To write a plugin for `xqute`, you will need to implement the following hooks:

- `on_init(scheduler)`: Right after scheduler object is initialized
- `on_shutdown(scheduler, sig)`: When scheduler is shutting down
- `on_job_init(scheduler, job)`: When the job is initialized
- `on_job_queued(scheduler, job)`: When the job is queued
- `on_job_submitted(scheduler, job)`: When the job is submitted
- `on_job_killing(scheduler, job)`: When the job is being killed
- `on_job_killed(scheduler, job)`: When the job is killed
- `on_job_failed(scheduler, job)`: When the job is failed
- `on_job_succeeded(scheduler, job)`: When the job is succeeded

Note that all hooks are corotines except `on_init` and `on_shutdown`, that means you should also implement them as corotines (sync implementations are allowed but will be warned).

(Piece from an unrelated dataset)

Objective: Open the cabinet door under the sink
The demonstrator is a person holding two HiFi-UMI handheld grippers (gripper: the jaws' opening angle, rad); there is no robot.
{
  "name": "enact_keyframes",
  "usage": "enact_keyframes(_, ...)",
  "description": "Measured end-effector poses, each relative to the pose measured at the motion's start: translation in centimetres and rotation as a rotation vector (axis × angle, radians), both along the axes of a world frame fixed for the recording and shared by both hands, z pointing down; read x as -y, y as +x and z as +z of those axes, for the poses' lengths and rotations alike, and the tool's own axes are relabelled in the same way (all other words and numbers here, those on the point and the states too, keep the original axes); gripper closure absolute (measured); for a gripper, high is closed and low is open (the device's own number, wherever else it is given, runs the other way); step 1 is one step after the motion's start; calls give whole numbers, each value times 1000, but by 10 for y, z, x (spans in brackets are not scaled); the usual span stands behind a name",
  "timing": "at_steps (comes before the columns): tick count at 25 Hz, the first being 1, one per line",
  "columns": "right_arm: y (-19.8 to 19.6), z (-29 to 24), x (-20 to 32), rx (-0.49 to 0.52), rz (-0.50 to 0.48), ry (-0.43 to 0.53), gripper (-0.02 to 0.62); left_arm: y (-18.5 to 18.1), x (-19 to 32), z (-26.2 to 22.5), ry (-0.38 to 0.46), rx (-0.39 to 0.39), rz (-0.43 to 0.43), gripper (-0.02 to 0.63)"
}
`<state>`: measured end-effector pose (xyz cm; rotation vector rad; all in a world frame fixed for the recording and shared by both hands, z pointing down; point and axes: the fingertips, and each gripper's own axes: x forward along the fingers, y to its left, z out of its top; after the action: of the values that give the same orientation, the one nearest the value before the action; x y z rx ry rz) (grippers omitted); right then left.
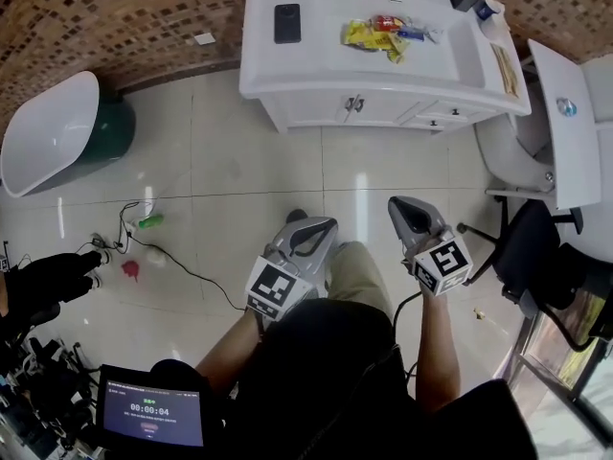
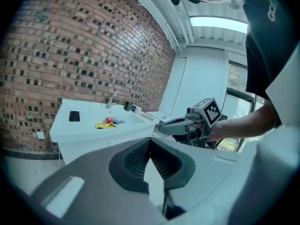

To implement a hook, you have to fetch the plugin manager:

```python
from simplug import Simplug
pm = Simplug('xqute')

# or
from xqute import simplug as pm
```

and then use the decorator `pm.impl`:

```python
@pm.impl
def on_init(scheduler):
    ...
```

### Implementing a scheduler

Currently there are only 2 builtin schedulers: `local` and `sge`.

One can implement a scheduler by subclassing the `Scheduler` abstract class. There are three abstract methods that have to be implemented in the subclass:

```python
from xqute import Scheduer

class MyScheduler(Scheduler):
    name = 'my'
    job_class: MyJob

    async def submit_job(self, job):
        """How to submit a job, return a unique id in the scheduler system
        (the pid for local scheduler for example)
        """

    async def kill_job(self, job):
        """How to kill a job"""

    async def job_is_running(self, job):
        """Check if a job is running

        The uid can be retrieved from job.lock_file
        """
```

As you may see, we may also need to implement a job class before `MyScheduler`. The only abstract method to be implemented is `wrap_cmd`:
```python
from xqute import Job

class MyJob(Job):

    async def wrap_cmd(self, scheduler):
        ...
```

You have to use the trap command in the wrapped script to update job status, return code and clear the lock file.